Task description:
The lines below are to be quoted exactly, from the first through the one that contains "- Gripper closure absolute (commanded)".

The records:

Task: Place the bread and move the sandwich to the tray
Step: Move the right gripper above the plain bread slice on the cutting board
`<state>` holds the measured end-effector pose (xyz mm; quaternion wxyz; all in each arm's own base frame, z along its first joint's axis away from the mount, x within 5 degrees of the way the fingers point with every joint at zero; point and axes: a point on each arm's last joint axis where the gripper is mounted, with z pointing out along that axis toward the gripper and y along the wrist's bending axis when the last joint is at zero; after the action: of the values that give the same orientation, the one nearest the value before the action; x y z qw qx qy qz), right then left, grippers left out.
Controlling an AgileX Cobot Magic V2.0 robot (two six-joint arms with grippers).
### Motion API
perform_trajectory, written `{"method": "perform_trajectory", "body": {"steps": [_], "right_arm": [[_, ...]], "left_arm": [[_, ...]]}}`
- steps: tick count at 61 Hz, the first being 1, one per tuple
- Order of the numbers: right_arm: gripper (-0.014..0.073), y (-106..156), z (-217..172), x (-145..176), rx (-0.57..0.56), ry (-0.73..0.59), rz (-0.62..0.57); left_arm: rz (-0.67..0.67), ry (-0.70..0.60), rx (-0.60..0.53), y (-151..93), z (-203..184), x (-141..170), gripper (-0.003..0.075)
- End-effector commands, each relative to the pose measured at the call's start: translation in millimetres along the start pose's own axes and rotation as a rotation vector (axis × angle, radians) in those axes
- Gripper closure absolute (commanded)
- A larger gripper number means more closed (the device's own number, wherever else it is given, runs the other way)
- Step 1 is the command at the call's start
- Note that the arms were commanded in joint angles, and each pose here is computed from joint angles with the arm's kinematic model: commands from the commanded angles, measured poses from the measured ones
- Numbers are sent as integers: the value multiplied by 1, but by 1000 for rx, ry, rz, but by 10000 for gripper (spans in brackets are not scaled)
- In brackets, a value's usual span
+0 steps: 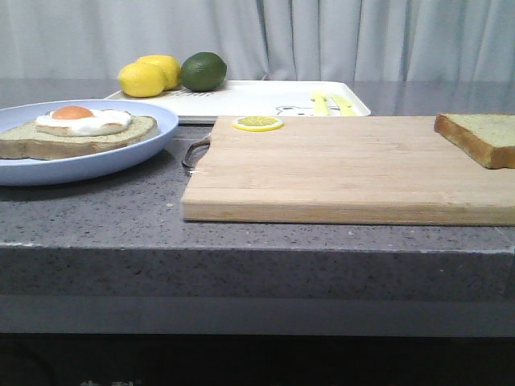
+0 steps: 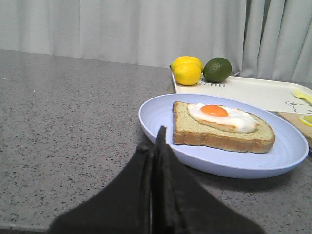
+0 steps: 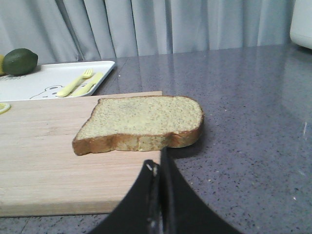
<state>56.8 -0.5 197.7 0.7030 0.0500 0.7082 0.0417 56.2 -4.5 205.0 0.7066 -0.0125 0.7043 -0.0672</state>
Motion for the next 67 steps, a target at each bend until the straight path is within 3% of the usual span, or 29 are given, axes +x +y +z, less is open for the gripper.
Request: {"method": "perform_trajectory", "body": {"steps": [1, 42, 52, 67], "right_arm": [[664, 1, -2, -9, -4, -99, -16], [664, 1, -2, -10, -5, -112, -16], [664, 2, -4, -21, -8, -128, -15], [664, 10, -21, -73, -17, -168, -16]], "left_arm": [[-8, -108, 18, -1, -2, -9, 741], [6, -140, 20, -1, -3, -11, 741], [3, -313, 34, -3, -7, -32, 741], [4, -390, 48, -10, -24, -86, 741]]}}
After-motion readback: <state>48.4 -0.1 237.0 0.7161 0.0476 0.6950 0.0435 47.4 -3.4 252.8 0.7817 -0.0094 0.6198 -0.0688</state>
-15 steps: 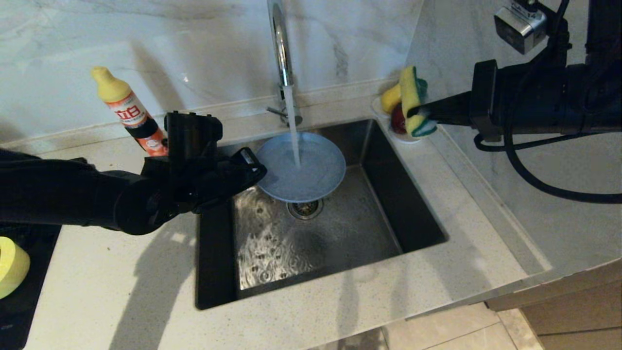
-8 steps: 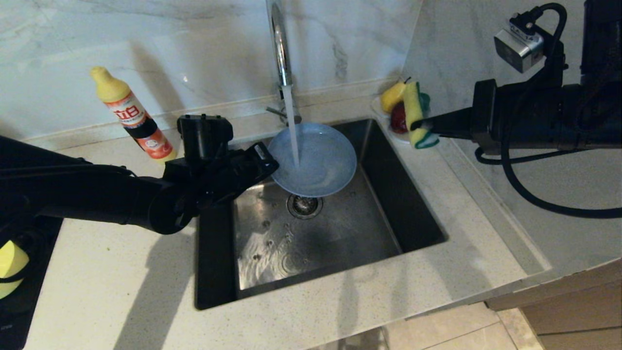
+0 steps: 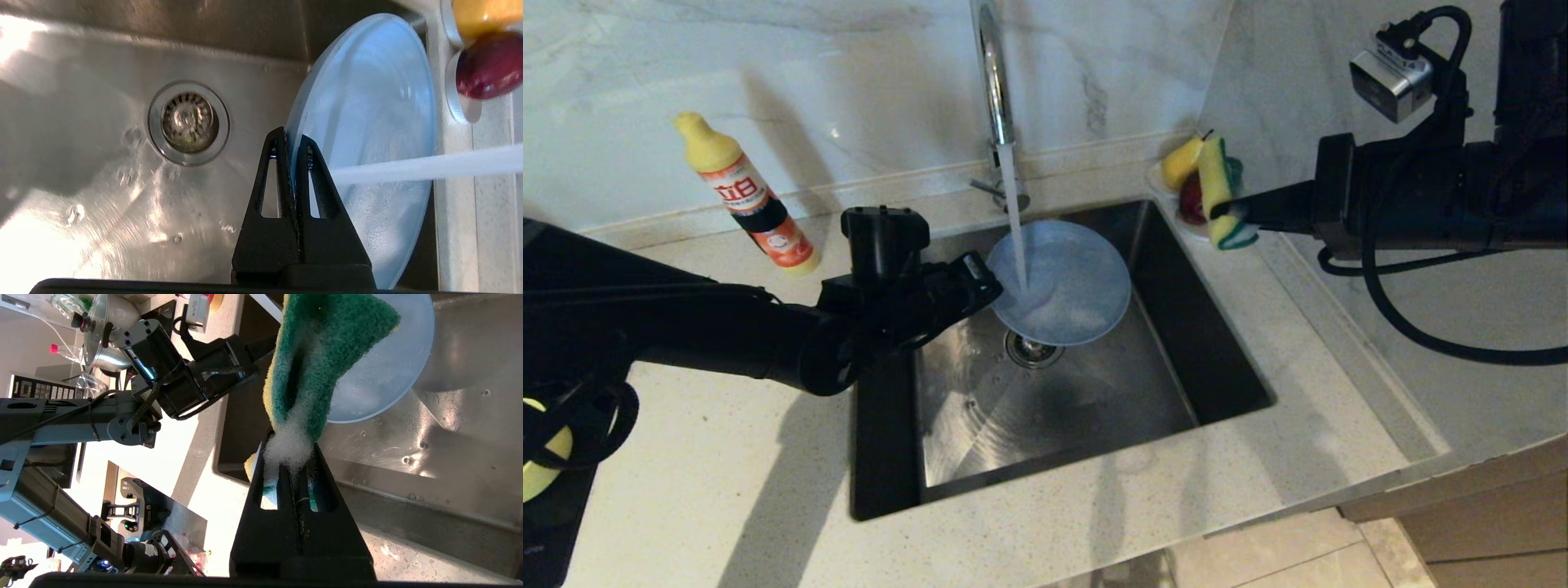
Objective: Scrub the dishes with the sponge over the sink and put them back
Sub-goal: Rinse the plate
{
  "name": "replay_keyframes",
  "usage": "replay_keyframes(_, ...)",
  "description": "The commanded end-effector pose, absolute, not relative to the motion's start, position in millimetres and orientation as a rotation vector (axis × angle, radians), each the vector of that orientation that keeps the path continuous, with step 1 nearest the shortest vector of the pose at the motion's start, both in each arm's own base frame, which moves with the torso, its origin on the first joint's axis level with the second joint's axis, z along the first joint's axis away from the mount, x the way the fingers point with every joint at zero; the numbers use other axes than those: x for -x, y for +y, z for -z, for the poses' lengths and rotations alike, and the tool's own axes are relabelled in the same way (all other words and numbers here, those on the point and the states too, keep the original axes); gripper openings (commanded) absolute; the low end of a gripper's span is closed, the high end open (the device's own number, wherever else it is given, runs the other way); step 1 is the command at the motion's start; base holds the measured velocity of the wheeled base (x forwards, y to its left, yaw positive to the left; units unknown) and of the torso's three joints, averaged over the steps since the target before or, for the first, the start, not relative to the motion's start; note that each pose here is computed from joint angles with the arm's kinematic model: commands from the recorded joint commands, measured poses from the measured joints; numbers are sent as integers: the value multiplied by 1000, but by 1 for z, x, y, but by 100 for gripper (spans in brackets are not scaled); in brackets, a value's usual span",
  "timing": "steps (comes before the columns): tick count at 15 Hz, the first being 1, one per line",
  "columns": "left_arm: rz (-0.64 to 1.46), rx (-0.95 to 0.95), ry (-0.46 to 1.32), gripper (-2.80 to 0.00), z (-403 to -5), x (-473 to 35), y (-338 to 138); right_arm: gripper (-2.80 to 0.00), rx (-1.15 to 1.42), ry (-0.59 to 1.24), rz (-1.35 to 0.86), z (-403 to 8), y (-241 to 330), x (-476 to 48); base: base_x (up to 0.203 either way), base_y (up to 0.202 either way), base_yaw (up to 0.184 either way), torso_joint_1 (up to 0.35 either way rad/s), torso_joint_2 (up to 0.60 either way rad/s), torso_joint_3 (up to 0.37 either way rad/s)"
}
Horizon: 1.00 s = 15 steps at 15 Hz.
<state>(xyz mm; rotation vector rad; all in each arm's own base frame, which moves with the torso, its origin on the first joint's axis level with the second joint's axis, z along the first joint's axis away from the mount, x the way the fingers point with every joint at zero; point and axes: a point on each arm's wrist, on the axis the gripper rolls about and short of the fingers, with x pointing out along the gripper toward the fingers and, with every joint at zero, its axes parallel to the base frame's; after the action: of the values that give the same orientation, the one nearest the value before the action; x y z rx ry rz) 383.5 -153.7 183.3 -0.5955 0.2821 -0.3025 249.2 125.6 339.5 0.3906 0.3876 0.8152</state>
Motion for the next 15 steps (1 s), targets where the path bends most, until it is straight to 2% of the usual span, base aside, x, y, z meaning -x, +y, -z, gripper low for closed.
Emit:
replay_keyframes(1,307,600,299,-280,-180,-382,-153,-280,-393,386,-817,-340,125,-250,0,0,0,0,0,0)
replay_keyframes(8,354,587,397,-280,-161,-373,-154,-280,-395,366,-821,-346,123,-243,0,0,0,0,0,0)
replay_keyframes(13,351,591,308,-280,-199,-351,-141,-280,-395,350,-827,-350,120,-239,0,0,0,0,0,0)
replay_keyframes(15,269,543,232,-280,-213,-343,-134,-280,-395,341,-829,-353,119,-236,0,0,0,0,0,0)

Result of this task:
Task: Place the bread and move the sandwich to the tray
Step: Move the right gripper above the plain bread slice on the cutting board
`<state>` holds the measured end-effector pose (xyz mm; quaternion wxyz; all in each arm's own base frame, z along its first joint's axis away from the mount, x within 5 degrees of the way the fingers point with every joint at zero; point and axes: a point on each arm's last joint axis where the gripper is mounted, with z pointing out along that axis toward the gripper and y along the wrist's bending axis when the last joint is at zero; after the action: of the values that give the same orientation, the one nearest the value before the action; x y z qw qx qy qz), right then left, grippers left out.
Controlling an AgileX Cobot Magic V2.0 robot (two six-joint arms with grippers).
### Motion API
perform_trajectory, written `{"method": "perform_trajectory", "body": {"steps": [_], "right_arm": [[_, ...]], "left_arm": [[_, ...]]}}`
- steps: tick count at 61 Hz, the first being 1, one per tuple
- Order of the numbers: right_arm: gripper (-0.014..0.073), y (-106..156), z (-217..172), x (-145..176), rx (-0.57..0.56), ry (-0.73..0.59), rz (-0.62..0.57); left_arm: rz (-0.67..0.67), ry (-0.70..0.60), rx (-0.60..0.53), y (-151..93), z (-203..184), x (-141..170), gripper (-0.003..0.075)
- End-effector commands, each relative to the pose measured at the call's start: translation in millimetres along the start pose's own axes and rotation as a rotation vector (axis × angle, radians) in those axes
- Gripper closure absolute (commanded)

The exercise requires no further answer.